= Patrick Huse =

Norwegian artist (born 1948)

Patrick Huse (born April 1, 1948) is a Norwegian painter and multimedia artist.

== Early life and career ==
He studied landscape art and conceptualism during the late 1970s and early 1980s. His works incorporate techniques as painting, drawing, photograph, video, wall based text material and objects. His work is described by Matthew Kangas, Seattle’s leading critic for thirty years, interprets Patrick Huse’s art in the light of this narrative when he gave a great deal of praise in the Seattle Times about “Rift” in the Frye Art Museum, 2000: “Dark, cloudy and moody, Huse's pictures are part of a long, gloomy tradition of northern European landscape tradition. In the early 1990s he started a project titled Rethinking Landscape, trilogy consisting of the three parts: 1 Nordic Landscape, 2 RIFT and 3 Penetration. The traditional landscape art still plays a role as an artistic reference, but through a series of exhibitions from the mid-1990s and later, he has challenged landscape art in a way which makes his project unique. For many years through his interest for indigenous people and tradition in the Arctic Patrick Huse extensively travelled the north and his work in a period of twelve years resulted in an approach to art through a crossover between art and anthropology. This was concluded in a trilogy called Northern Imaginary which was under production for nine years.

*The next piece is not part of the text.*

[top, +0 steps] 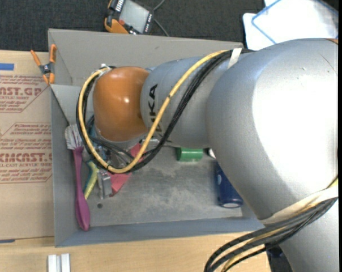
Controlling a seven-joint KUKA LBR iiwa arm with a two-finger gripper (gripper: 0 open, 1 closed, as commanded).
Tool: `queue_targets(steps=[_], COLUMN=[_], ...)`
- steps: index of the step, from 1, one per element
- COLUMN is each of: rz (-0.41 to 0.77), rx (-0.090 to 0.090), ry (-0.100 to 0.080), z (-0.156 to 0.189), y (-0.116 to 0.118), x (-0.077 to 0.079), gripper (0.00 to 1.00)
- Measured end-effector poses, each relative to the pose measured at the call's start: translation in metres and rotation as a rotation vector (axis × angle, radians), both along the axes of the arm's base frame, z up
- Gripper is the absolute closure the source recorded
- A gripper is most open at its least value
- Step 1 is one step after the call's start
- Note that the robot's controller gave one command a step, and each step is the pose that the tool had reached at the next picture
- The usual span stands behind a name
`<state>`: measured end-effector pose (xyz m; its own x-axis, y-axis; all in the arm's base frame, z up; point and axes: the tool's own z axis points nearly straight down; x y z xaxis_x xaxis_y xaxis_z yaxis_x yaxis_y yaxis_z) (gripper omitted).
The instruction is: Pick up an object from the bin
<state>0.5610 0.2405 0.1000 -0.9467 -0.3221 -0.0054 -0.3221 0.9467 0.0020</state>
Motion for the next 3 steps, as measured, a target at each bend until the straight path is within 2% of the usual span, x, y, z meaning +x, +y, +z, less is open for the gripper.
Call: queue_targets(steps=[1,2,3], rz=[-0.192,0.277,0.036], rx=[0.004,-0.001,0.006], ry=[0.0,-0.004,-0.008], z=[-0.003,-0.025,-0.029], y=[-0.006,-0.011,-0.019], x=[-0.028,-0.01,-0.023], gripper=[0.0,0.0,1.0])
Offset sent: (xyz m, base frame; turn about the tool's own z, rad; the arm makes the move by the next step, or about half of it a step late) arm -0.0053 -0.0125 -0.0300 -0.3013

Patrick Huse has worked extensively with larger pedagogical museum art projects connected to Northern issues for many years. Produced books connected to the different projects. Social research in Arctic Canada, Greenland, Iceland and the Nordic countries and cooperated with a large number of academics from several universities. The books are used as text books in academic courses in universities and university colleges.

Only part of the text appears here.